### TASK TO COMPLETE
What lines of the data hold the string "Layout"? Copy them all.

Top of INFORMATION

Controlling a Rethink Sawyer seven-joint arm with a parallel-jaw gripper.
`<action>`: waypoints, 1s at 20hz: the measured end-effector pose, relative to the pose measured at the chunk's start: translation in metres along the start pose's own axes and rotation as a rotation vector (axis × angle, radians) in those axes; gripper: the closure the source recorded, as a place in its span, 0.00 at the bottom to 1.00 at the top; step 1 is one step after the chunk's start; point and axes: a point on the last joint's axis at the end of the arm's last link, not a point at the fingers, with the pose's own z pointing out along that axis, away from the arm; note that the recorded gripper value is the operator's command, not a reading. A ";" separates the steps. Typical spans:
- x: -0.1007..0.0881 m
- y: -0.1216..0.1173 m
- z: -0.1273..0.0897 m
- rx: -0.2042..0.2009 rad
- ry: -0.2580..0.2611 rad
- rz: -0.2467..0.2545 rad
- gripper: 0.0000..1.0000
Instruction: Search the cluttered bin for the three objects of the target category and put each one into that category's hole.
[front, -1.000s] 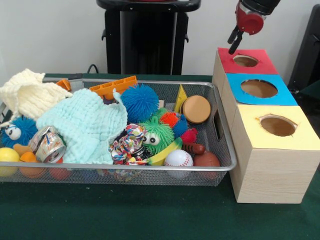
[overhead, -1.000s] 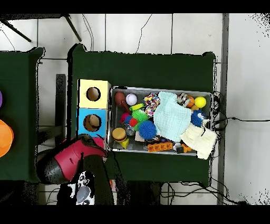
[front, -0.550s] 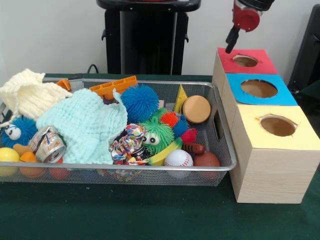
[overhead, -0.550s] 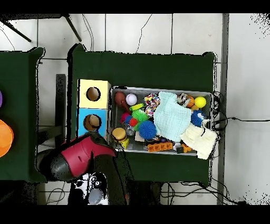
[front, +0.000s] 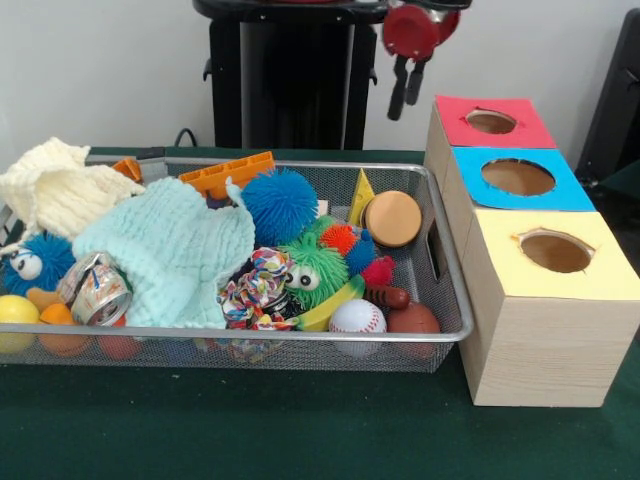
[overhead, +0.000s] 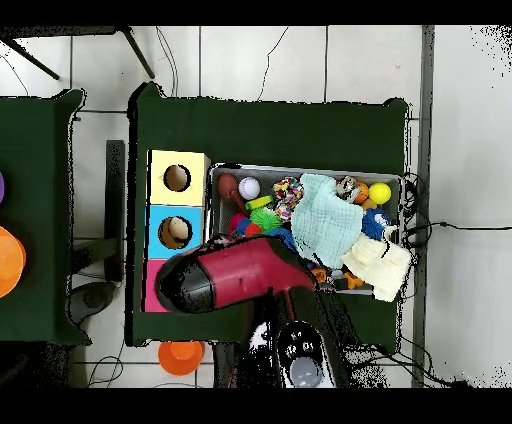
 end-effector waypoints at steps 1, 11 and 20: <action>0.005 -0.008 0.000 0.003 -0.016 0.020 0.00; 0.072 -0.077 0.022 -0.029 -0.128 0.187 0.00; 0.111 -0.099 0.063 -0.085 -0.194 0.200 0.00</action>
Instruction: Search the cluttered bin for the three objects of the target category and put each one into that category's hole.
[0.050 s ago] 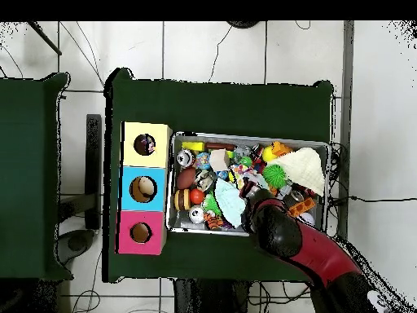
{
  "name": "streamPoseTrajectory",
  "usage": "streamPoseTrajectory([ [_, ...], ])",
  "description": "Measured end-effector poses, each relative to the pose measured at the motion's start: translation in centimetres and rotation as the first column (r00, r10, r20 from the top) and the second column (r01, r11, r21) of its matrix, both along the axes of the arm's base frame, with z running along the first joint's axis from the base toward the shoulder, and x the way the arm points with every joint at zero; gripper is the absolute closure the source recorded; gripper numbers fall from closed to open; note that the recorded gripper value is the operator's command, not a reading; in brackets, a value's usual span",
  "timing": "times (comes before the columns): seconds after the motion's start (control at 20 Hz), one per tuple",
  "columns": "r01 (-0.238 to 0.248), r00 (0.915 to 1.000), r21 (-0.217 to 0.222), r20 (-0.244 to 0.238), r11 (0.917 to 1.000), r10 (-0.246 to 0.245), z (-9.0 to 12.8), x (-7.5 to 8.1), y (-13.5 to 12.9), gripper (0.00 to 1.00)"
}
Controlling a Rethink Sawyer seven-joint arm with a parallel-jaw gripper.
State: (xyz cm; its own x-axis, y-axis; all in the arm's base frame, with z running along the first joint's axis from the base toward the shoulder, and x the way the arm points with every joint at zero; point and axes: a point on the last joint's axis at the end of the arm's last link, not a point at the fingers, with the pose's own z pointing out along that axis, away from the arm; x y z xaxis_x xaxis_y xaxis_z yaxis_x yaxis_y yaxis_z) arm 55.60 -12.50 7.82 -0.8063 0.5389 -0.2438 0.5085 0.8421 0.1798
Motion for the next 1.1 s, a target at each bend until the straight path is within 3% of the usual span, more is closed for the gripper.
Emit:
streamPoseTrajectory([
  [0.65,-0.001,0.9999,0.022,-0.017,0.9998,0.002,-1.2,-0.3,0.5,0.0],
  [0.85,0.021,0.9997,0.04,-0.016,0.999,-0.021,-2.8,-0.2,-0.2,0.0],
  [1.1,0.055,0.9982,0.048,0.019,0.9973,-0.056,-5.2,0.9,-1.3,0.0],
])
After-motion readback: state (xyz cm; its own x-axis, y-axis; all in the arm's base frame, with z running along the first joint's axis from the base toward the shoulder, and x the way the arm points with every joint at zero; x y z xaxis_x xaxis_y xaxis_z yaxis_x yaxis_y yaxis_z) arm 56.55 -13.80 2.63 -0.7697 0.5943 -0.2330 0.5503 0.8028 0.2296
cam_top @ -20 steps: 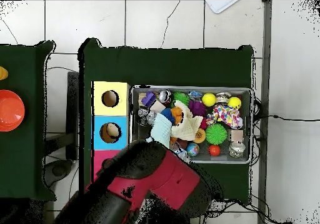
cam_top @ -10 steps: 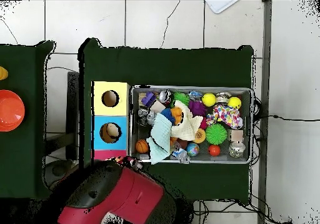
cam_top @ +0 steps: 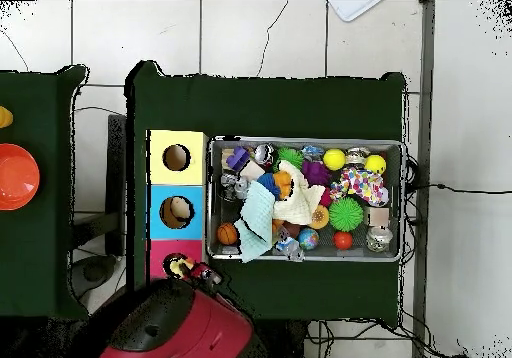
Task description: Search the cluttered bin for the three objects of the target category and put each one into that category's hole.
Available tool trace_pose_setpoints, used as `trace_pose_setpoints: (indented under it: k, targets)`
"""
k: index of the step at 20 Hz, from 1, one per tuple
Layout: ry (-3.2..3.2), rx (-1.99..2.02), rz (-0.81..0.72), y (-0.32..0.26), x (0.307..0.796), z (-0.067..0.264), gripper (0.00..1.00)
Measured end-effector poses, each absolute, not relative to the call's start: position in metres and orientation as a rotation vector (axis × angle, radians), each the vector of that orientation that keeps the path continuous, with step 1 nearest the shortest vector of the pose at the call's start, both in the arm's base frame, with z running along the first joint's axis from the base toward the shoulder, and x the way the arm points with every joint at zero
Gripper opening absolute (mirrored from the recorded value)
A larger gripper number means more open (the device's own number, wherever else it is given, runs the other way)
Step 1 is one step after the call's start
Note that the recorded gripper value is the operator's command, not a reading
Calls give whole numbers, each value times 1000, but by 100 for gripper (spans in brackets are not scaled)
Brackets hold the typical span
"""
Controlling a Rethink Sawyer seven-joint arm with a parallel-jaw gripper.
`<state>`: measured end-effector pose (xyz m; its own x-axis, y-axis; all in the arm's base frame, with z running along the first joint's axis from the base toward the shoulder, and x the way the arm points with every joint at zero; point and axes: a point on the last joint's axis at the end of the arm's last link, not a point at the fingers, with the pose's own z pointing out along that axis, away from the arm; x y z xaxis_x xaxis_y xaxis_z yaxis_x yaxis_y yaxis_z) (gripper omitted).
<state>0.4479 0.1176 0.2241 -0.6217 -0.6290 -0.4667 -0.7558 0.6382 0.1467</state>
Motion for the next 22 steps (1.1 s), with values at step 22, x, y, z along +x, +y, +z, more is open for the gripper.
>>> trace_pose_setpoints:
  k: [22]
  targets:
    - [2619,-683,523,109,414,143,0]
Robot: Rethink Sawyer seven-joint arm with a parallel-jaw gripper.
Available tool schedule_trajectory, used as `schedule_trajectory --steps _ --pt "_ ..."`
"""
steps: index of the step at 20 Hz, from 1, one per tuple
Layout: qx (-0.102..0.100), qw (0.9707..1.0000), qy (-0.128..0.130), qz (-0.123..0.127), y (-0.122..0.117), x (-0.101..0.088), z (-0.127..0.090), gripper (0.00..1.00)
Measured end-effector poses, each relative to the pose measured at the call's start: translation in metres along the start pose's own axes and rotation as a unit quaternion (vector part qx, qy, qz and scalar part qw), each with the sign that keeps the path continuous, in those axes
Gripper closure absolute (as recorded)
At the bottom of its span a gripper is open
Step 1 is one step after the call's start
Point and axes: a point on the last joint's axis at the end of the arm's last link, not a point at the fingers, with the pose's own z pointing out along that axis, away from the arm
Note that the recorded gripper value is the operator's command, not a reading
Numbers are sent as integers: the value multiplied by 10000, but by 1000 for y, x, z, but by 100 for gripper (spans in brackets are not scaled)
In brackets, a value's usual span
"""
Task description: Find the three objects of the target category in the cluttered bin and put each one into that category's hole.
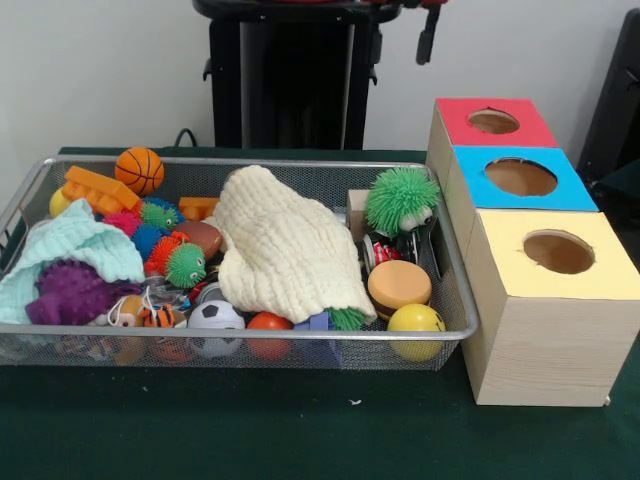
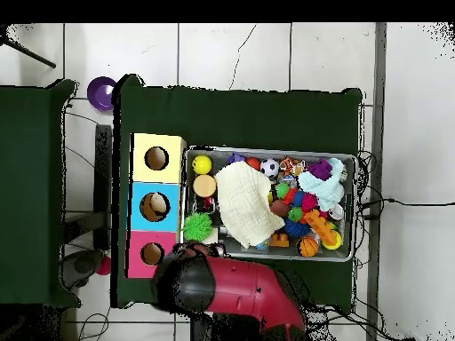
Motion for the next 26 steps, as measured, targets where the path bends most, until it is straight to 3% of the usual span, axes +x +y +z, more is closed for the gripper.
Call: schedule_trajectory --steps 3,11,21,26 --pt "34 9999 -55 109 -19 -16 4 0" --pt "297 9993 -232 40 -65 -57 21 0" --pt "255 9981 -379 420 -140 -102 47 0" --pt "304 9973 -448 488 -175 -119 63 0"
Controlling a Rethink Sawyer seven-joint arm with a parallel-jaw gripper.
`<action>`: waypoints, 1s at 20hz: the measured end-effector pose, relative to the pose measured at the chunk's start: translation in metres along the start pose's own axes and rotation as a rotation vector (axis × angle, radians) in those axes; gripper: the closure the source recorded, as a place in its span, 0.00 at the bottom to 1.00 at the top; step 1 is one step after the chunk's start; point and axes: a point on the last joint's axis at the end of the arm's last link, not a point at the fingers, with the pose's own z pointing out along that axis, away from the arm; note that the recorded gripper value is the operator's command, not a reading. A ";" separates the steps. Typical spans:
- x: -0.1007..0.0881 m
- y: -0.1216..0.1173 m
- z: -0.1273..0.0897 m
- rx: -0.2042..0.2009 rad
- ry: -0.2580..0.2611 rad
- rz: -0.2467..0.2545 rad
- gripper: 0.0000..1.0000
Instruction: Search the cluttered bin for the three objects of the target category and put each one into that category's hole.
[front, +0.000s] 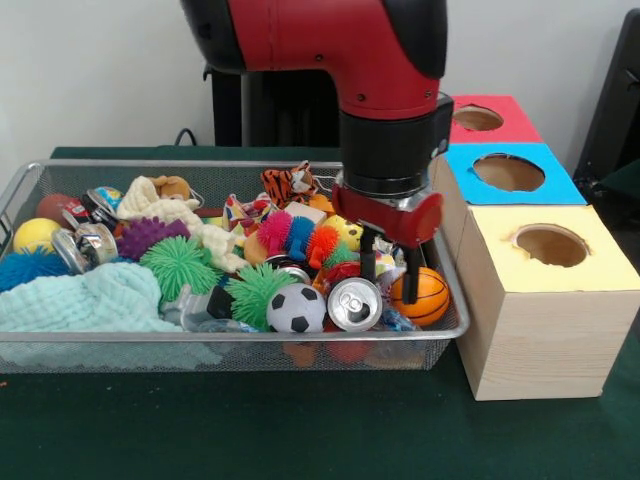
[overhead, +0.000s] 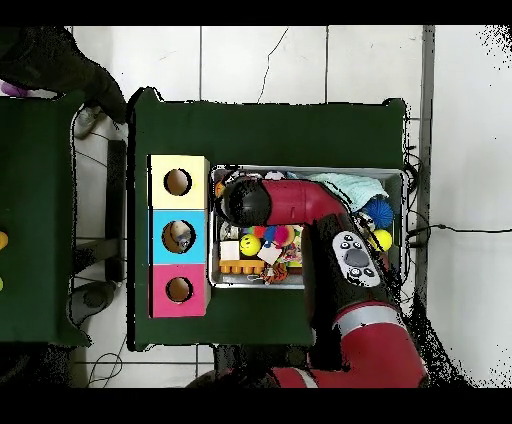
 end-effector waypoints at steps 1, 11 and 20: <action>-0.005 -0.002 -0.003 0.000 -0.004 0.007 0.00; -0.042 -0.019 -0.033 0.026 -0.018 0.048 0.00; -0.036 -0.017 -0.027 0.030 -0.011 0.037 0.00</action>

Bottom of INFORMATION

### TASK OUTPUT
Layout: ry (-3.2..3.2), rx (-1.99..2.02), rz (-0.81..0.72), y (-0.32..0.26), x (0.307..0.796), z (-0.067..0.264), gripper (0.00..1.00)
Layout: qx (-0.102..0.100), qw (0.9707..1.0000), qy (-0.128..0.130), qz (-0.123..0.127), y (-0.122..0.117), x (-0.101..0.088), z (-0.127..0.090), gripper (0.00..1.00)

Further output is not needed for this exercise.